MYTH: Incorporation is necessary to protect The Woodlands from annexation by Houston or Conroe.
FACT: Annexation, which is often cited as the primary reason to become a city, is not a threat to the residents of The Woodlands. Forced annexation is illegal under state law, meaning The Woodlands cannot be annexed without the consent of our citizens at the ballot box, even after our Regional Participation Agreements with Houston and Conroe expire in 2057. There are two pieces of legislation that ensure this–Senate Bill 6 (passed in 2017) and House Bill 347 (passed in 2019.) Please see letter from House Representative Dan Huberty on Senate Bill 6 and House Bill 347 and its protection of The Woodlands. Click here to read.
MYTH: Incorporation is necessary to stop the Woodlands Parkway extension and to stop Woodlands Parkway from resembling FM1960.
FACT: In response to resident concerns, Howard Hughes worked together with the Montgomery County Commissioners Court to remove the potential extension from the County Major Thoroughfare Plan. The possibility of a future Woodlands Parkway extension is dead.
Regarding any concerns that Woodlands Parkway might someday resemble FM1960, forest preserves and setbacks have always been imposed on the land along this major thoroughfare, along with the creation of limited access points and shared easements. These will all continue on the remaining undeveloped land along and adjacent to Woodlands Parkway, preventing Woodlands Parkway from ever resembling FM1960.
MYTH: Incorporation is an urgent matter that must be decided right away.
FACT: There is no impending deadline or threat to our way of life that necessitates such drastic action.
MYTH: Incorporation will not increase taxes.
FACT: Our initial analysis of the study reveals forecasts that appear to grossly underestimate the cost of assuming responsibility for services currently provided by the county, such as road and bridge maintenance and law enforcement. If the vote for incorporation passes, these revenue gaps will have to be filled—by tax increases and new fees on residents and businesses.

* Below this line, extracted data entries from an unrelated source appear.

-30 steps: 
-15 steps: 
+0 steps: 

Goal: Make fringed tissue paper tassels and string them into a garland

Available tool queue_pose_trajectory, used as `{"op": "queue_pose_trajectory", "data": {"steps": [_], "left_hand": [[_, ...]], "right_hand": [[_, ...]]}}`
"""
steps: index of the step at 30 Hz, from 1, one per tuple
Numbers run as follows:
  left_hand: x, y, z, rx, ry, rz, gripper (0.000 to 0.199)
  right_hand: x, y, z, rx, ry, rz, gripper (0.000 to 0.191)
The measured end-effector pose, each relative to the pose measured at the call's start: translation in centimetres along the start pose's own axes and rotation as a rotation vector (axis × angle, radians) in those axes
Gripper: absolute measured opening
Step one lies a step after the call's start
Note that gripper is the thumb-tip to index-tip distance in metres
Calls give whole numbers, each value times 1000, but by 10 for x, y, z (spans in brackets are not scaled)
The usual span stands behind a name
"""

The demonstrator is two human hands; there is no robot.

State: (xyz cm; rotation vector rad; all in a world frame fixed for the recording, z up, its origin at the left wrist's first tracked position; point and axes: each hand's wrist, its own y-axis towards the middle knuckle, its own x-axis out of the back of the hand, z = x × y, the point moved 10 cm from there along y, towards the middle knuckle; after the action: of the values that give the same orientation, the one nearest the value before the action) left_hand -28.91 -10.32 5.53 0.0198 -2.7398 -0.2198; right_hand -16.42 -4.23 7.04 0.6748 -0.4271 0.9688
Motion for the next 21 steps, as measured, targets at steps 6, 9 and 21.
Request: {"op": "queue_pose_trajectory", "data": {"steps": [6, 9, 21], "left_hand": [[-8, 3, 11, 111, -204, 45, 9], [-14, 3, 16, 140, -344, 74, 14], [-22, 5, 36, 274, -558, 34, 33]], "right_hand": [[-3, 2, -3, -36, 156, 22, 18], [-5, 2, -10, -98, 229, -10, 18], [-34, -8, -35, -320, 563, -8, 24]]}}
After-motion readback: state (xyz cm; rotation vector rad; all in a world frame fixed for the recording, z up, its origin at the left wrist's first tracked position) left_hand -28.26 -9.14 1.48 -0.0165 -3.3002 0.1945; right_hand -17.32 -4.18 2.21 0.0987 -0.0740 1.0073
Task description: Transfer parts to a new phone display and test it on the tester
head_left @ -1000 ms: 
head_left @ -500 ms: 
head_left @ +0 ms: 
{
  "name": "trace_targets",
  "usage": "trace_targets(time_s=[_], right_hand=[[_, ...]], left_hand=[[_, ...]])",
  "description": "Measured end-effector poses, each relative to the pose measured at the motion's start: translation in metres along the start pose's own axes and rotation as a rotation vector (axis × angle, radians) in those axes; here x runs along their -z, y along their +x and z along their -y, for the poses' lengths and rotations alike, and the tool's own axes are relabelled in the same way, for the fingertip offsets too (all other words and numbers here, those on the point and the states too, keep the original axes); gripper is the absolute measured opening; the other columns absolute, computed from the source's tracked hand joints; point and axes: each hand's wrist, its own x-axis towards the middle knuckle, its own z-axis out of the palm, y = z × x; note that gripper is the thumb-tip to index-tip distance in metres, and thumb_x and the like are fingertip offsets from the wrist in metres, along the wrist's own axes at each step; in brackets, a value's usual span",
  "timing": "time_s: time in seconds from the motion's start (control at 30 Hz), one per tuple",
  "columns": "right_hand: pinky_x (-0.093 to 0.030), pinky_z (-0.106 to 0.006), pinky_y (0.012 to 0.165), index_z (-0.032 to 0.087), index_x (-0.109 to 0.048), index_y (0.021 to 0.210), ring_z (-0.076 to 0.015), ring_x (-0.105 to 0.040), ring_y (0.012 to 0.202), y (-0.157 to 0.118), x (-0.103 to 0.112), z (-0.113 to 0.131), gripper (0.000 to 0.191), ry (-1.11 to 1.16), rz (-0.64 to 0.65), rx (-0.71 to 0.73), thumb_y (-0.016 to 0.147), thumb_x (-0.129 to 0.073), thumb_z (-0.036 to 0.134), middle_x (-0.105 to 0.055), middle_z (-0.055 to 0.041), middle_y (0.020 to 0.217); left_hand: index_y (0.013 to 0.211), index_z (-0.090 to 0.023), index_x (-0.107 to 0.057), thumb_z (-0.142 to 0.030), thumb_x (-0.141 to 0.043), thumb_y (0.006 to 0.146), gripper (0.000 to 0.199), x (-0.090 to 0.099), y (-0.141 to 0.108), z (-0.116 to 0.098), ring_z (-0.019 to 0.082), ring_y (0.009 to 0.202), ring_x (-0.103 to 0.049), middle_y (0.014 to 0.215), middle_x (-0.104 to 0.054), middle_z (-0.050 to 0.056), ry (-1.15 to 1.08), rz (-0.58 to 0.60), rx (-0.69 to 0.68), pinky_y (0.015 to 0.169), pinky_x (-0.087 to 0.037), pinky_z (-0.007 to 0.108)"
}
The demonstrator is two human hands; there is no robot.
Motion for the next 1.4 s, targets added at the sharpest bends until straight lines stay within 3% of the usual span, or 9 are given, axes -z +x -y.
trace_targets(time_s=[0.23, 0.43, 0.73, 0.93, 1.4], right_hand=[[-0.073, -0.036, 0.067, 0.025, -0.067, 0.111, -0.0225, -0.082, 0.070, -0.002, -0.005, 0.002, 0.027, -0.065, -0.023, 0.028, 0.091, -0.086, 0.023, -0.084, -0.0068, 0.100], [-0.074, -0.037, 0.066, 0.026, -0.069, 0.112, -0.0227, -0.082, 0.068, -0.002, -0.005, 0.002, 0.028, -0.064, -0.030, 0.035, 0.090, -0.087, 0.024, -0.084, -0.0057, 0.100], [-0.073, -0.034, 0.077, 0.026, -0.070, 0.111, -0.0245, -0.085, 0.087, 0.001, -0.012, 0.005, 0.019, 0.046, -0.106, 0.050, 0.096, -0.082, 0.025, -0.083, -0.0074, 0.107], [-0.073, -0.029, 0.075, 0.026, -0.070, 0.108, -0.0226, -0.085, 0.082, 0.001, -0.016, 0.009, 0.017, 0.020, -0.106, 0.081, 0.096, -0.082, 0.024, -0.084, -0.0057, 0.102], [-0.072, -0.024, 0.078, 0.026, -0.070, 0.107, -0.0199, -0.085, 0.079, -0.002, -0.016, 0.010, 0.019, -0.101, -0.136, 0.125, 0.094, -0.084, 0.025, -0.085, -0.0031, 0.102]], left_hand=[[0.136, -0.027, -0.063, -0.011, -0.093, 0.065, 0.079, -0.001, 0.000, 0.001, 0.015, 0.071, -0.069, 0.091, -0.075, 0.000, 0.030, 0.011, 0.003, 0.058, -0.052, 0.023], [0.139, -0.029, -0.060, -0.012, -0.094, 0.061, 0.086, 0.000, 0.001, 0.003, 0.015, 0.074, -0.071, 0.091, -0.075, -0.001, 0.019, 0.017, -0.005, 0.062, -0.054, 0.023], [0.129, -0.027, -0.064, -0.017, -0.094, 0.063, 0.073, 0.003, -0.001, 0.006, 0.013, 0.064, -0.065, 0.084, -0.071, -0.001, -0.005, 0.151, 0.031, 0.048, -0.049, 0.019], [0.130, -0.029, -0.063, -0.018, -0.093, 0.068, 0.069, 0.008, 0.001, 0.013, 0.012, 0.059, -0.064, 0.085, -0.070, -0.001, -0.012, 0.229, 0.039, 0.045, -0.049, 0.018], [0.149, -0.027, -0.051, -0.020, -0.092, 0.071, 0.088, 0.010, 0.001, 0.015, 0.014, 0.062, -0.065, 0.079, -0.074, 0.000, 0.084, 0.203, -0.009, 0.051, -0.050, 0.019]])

MYTH: If The Woodlands were to incorporate, county taxes would go down.
FACT: County taxes would not be reduced. Commissioner James Noack has clearly stated that the idea that county taxes would go away is “absolutely not true.” A new city will be responsible for providing services currently provided by the County, such as road and bridge maintenance and law enforcement. Residents will pay a new tax to the city for these services while continuing to pay the current county tax rate. It will be like paying twice the taxes for the same services.
MYTH: The incorporation planning study prepared under the guidance of The Woodlands Township Board of Directors provides a clear blueprint for creating a new police department.
FACT: The law enforcement recommendations in the planning study appear to drastically understate the costs of labor, liability coverage, collective bargaining with a new police union, equipment, regulatory compliance and IT services. The enormously expensive proposition that we create a new police department from the ground up without the assurances that it would improve current services and response times makes no sense from a public safety or a financial standpoint.
MYTH: If The Woodlands incorporates, property taxes for those 65+ and the disabled will be permanently frozen.
FACT: The truth is that while the Township Board of Directors may hope a future city council will consider freezing taxes for seniors and those with disabilities, in order to freeze them, they will first have to RAISE them substantially. According to 25-year CPA and past-President of the Houston CPA Society, Bill Frazer, the Board of Directors has understated the cost of incorporation by $26.8 million. That means that if The Woodlands were to incorporate, property tax increases and new franchise fees would have to cover an enormous budget gap. ($6.6 million in new franchise fees have been forecast by the Township upon incorporation, the equivalent of a 3.2-cent property tax rate increase per $100 valuation.)
The bottom line is that even if a future city council were to eventually freeze taxes for those 65-plus and the disabled as a city, all residents of The Woodlands will have to pay more to incorporate.